Wanamey – Árbol de la Vida

Árbol de la Vida

Cuando después de la oscuridad se hizo la luz, con ella apreció la humanidad y los animales. Durante mucho tiempo vivieron en la inocencia, pero esto se transformó en promiscuidad generalizada de la humanidad, las guerras, asesinatos, abusos y los animales son cazados.

Se anuncia que un día habrá un gran incendio que arrasará la tierra y que sólo existía un modo de salvarse; escoger a una joven virgen para el sostén del Wanamey, waingnaro (loro) deposita la semilla en la vagina de la mujer del cual nace el árbol protector de todas las razas del mundo, mientras dure el incendio. Para subir al Wanamey los hombres escogen sus mujeres, primero a la hermana, quien no resiste al ser jalada, quedándose con el brazo de ella con el hombre quien la lanza al oriente; prueba con su madre y ocurre lo mismo; intenta con una joven que no es su pariente, sucede lo mismo; coge por el brazo a la hija de su tía, también se queda con parte de ella; entonces, desesperado decide probar con la hija su tío, por fin la joven sube al árbol, era la pareja adecuada para formar familia.

A partir de este hecho, todas las etnias suben distribuyéndose por las diferentes ramas, también los animales se parapetan del árbol. El sapito secse trepa con miles de bastones para una vez pasado el incendio, probara la solidez de la tierra. El fuego venía de las entrañas de la tierra hasta convertirse en un magma hirviente, así estuvieron muchísimos años y, de pronto aparecieron unos insectos picando a todos aquellos que no fueron buenos, cayendo muertos al fuego.

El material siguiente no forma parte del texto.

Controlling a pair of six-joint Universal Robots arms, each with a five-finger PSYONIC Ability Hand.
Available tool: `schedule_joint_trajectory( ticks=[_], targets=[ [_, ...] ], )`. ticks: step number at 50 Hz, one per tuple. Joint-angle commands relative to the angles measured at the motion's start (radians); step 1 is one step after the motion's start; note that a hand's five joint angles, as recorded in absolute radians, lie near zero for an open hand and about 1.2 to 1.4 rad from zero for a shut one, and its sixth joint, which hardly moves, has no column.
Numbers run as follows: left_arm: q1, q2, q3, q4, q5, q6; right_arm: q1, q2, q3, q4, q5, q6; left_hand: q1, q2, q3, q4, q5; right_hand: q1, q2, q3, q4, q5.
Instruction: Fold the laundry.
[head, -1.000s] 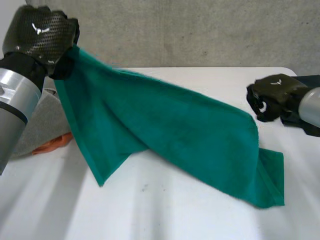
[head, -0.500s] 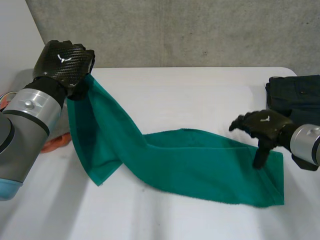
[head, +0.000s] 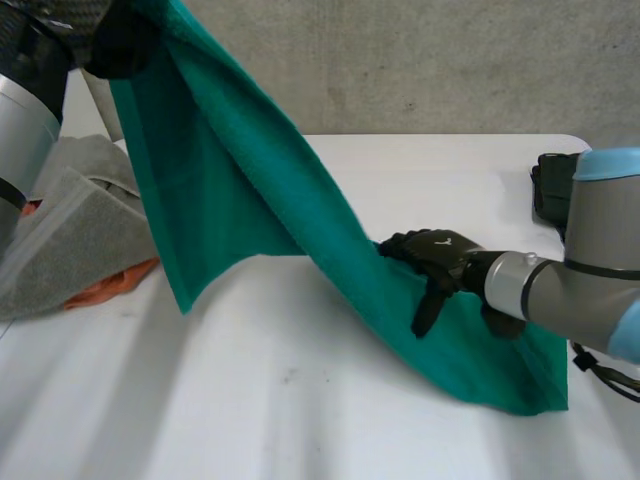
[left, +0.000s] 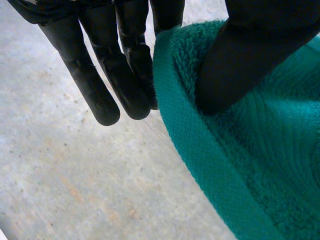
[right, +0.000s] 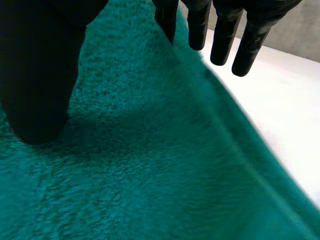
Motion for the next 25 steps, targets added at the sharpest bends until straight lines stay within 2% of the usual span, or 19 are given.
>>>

Cuando el fuego apaciguaba, aparecieron bellas flores que cuando daban sus frutos salían aves hermosas como el pica flor y el tucán de pico grande.

Todos los animales que vemos ahora nacieron del Wanamey. Una vez enfriado casi por completo la tierra, el sapito comenzó a probar con cuanto llevó, casi todo se hundió por que la tierra aún estaba blanda, pasaron muchos años y cuando sólo quedaban pocos bastones, arroja y queda plantada casi por completo; pasa otro tiempo y prueba arrojando el penúltimo bastón la cual se introduce hasta la mitad. Suelta el último bastoncillo y se oye un sonido trang, muy agudo y sefe dice ¡ya se puede bajar a tierra!.

Así, todos somos hijos de Wanamey, estamos en la segunda generación humana, se cree que pronto habrá otro Wanamey.